IN RECENT days, I was in touch with a journalist with strong Beat interests who was heading out to meet one of that generation’s legendary survivors, jazz musician and film composer David Amram.
I was pleased to know that the 90-year-old, one of the few individuals still alive who knew Kerouac well as a friend and made music alongside him, was continuing to take visitors at his home in Beacon, New York State.
Then, shazam, a little nugget of extra news. Personally, I try to use Facebook in a discerning fashion – I don’t go looking for new Friends and vet with some care those who ask to link with me – but, when Amram himself requested the honour yesterday, I was more than delighted to accede! Amazing the way social media can re-connect you with your heroes.
Amram’s achievement runs through the American cultural 20th Century and beyond: a multiple instrumentalist though the French horn was his principal device of choice, he moved easily from orchestral composition to movie soundtrack creation to jazz improvisation.
He would work alongside Leonard Bernstein with the New York Philharmonic and collaborate with a glittering array of jazz figures, from Dizzy to Monk and Mingus. But it was when he started mixing in the Greenwich Village circle the Beats in the mid-1950s, his vision of the world was truly expanded and enriched.
He talked and talked and partied with Kerouac and co – he would make impromptu music at social gatherings with the On the Road author – and, eventually, in 1957, the two would join forces at the Brata Gallery in Manhattan to concoct one of the first jazz poetry performances.
Amram became a recognised figure in that remarkable artistic community when its powers were at its height. In fact, in 1959, he was a key player in the seminal Beat short, the Kerouac-penned Pull My Daisy, when he provided the music.
He received a acclaim for his soundtrack to the Oscar-nominated The Manchurian Candidate in 1962 and by the start of the 1970s was in recording studios with Allen Ginsberg and Bob Dylan working on some celebrated collaborations between those two giants of literature and popular music.

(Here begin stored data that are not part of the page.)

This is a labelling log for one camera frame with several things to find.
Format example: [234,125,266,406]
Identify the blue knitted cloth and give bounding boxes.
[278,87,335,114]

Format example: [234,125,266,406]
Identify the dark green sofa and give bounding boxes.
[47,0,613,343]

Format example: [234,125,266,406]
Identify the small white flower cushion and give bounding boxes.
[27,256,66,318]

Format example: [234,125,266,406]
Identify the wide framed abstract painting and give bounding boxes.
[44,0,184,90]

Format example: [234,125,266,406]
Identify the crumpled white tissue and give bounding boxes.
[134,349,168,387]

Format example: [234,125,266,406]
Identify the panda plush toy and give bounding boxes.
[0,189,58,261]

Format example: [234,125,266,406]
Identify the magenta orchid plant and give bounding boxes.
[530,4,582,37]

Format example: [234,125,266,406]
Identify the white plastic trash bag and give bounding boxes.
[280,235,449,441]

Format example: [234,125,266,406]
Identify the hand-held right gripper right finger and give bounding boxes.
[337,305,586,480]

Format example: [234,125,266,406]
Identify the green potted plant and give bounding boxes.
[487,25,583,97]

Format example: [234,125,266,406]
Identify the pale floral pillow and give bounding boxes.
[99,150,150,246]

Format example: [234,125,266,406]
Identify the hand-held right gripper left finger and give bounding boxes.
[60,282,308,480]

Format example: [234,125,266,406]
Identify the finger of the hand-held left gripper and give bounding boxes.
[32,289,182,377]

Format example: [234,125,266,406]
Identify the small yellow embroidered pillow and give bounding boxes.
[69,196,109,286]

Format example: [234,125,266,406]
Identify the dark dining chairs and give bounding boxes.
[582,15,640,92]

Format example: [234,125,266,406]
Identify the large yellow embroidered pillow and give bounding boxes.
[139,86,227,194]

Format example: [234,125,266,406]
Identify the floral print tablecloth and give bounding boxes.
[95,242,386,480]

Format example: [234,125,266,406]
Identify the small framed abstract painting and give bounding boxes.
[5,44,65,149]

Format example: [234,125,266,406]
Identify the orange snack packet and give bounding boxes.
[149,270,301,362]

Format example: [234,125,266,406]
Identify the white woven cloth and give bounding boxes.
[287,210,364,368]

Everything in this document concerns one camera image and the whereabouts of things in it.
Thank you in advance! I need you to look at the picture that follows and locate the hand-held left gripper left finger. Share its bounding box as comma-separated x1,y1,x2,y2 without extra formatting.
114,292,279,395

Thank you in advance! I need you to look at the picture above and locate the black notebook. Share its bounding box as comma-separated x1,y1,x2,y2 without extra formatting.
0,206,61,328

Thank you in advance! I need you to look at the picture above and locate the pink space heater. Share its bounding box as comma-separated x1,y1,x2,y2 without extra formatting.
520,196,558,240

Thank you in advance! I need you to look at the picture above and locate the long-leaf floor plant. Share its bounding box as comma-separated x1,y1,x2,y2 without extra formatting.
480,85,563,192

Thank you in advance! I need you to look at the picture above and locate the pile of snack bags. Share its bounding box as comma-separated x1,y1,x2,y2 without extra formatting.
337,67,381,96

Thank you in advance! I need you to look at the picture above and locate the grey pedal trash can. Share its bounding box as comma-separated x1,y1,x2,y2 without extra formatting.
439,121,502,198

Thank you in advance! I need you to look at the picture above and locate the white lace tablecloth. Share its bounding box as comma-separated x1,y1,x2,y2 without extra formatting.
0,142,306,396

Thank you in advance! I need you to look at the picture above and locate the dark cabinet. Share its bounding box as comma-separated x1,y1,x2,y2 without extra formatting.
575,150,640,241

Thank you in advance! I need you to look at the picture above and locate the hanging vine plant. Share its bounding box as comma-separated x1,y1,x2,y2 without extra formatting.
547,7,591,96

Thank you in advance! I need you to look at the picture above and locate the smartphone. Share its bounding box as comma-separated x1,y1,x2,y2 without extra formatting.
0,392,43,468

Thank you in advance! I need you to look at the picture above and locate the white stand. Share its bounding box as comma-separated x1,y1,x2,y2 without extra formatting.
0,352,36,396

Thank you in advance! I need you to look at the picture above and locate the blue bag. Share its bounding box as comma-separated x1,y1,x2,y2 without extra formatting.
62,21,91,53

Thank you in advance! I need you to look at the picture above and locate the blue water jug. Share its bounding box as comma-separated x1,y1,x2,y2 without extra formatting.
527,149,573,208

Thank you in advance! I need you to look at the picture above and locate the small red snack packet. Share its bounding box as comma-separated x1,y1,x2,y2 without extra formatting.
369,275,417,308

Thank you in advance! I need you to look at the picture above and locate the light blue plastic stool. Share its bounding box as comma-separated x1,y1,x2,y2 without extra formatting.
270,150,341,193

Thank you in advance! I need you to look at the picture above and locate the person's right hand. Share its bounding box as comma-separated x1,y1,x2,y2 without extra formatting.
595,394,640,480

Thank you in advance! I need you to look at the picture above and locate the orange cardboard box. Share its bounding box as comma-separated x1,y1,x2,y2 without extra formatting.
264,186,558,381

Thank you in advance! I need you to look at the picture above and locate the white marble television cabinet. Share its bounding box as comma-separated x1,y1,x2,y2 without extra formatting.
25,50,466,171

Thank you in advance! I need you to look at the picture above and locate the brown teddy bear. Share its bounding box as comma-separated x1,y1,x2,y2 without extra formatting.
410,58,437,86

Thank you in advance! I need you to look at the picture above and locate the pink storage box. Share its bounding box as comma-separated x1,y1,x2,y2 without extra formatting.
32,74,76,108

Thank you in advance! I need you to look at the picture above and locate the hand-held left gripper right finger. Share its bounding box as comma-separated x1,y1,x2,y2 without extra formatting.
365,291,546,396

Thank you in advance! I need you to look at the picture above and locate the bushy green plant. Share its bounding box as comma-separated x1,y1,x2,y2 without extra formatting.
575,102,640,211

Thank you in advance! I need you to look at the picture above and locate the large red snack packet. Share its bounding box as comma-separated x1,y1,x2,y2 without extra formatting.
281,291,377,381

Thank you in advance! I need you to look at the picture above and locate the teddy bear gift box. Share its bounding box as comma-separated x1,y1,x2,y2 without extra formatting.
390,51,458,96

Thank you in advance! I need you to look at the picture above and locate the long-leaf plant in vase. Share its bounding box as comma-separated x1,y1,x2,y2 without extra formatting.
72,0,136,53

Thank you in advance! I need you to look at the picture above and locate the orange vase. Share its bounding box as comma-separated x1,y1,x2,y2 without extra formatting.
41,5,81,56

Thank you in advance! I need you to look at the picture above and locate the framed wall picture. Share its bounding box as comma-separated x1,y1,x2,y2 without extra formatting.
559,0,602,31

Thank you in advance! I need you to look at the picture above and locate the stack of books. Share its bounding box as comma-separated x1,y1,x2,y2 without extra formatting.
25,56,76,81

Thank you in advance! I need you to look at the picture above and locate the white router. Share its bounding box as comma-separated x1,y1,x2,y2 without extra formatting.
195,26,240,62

Later, amid a multitude of projects and a plethora of albums, Amram would add his considerable weight to the 1999 venture Jack Kerouac Reads On the Road, a record that would see the composer conceive fresh settings of Kerouac poetry and include a notable track by Tom Waits and Primus.
Amram gathered his burnished memoirs in three very readable memoirs – Vibrations, Offbeat and Upbeat – and, when I was working on my book Text and Drugs and Rock‘n’Roll: The Beats and Rock Culture, I set out to connect in person with this éminence grise of Jewish American letters.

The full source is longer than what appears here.